This section introduced the type system and showed how PyNESTML stores and processes declarations and their respective types. Here, we first implemented data structures to store details of defined elements in the model. Subsequently, we demonstrated how a set of predefined elements is initialized by the predefined subsystem. Finally, these elements were used to derive the type of all expressions located in the model by means of the ASTDataTypeVisitor and ASTExpressionTypeVisitor classes. We will come back to types in the next section where correct typing of expressions as well as other semantical properties are introduced.
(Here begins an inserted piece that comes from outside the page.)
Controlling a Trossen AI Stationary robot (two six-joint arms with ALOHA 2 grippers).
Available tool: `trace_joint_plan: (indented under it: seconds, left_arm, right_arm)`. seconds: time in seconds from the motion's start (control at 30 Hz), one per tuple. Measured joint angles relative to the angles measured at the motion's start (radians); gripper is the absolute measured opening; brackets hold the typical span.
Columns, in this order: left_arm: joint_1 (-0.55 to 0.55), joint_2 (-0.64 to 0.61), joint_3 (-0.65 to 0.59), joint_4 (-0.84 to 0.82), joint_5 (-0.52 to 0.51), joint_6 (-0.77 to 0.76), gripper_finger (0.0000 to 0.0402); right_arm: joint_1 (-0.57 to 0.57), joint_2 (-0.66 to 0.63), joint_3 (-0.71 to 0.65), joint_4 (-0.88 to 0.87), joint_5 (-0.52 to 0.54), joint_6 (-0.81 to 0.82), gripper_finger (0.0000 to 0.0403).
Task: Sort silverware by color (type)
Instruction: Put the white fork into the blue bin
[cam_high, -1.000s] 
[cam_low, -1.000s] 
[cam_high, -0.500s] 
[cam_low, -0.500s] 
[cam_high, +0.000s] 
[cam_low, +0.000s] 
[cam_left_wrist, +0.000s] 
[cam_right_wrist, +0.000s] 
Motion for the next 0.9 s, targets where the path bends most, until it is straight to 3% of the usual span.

Section 1.3: Semantical Checks

Overview of semantical checks: The orchestrating *ModelParser* class utilizes the *ASTSymbolTableVisitor* to construct a model’s hierarchy of *Scope* objects. Each scope is populated by *Symbol* objects corresponding to elements defined in the respective model. In order to manage all processed neurons in a central unit, the *SymbolTable* class is used. Finally, the *ModelParser* calls all model-analyzing routines of the *CoCosManager* class and checks the model for semantical correctness. The *CoCosManager* class utilizes different *CoCos* to check several properties of the given model.

After the AST of a given model has been constructed, comments have been collected and the type of all elements derived, the model-processing frontend proceeds to the last step, namely the checking of the semantical correctness of a handed over textual model. For this purpose, we first implement data structures for the storage of a neuron’s concrete context, namely the SymbolTable and Scopes classes. In order to fill these components with context information, a collecting process implemented in the ASTSymbolTableVisitor is used. After the context of a model has been established, it remains to check for correct semantics. This task is delegated to the CoCosManager, a component which manages a collection of context conditions. fig-semantical-checks illustrates which components have been implemented to store, collect and check semantical details of a model.

The SymbolTable class represents a container which maps neuron names to their respective global scope. The scope of an AST object is hereby an element of the Scope class which stores a reference to its parent scope, leading to a tree-like structure of the scope layering. Utilizing such a structure accelerates the resolving of symbols and eases the working with the context of a model. All elements contained in a scope are hereby stored in a list. Each element is either a Symbol or a sub-Scope. The final two attributes of the Scope class store details regarding the type of the scope and the source location. The former is used to enable an easy to conduct filtering of scopes. For this purpose the enumeration type ScopeType is implemented. Each scope is marked as being global, update or function. All elements defined outside the update and function block are stored in a neuron’s top-level scope, while the update and function block can be used to open new sub-scopes. The source location attribute contains the position enclosed by the scope. Storing this detail is beneficial especially in the case of error reports and troubleshooting of textual models.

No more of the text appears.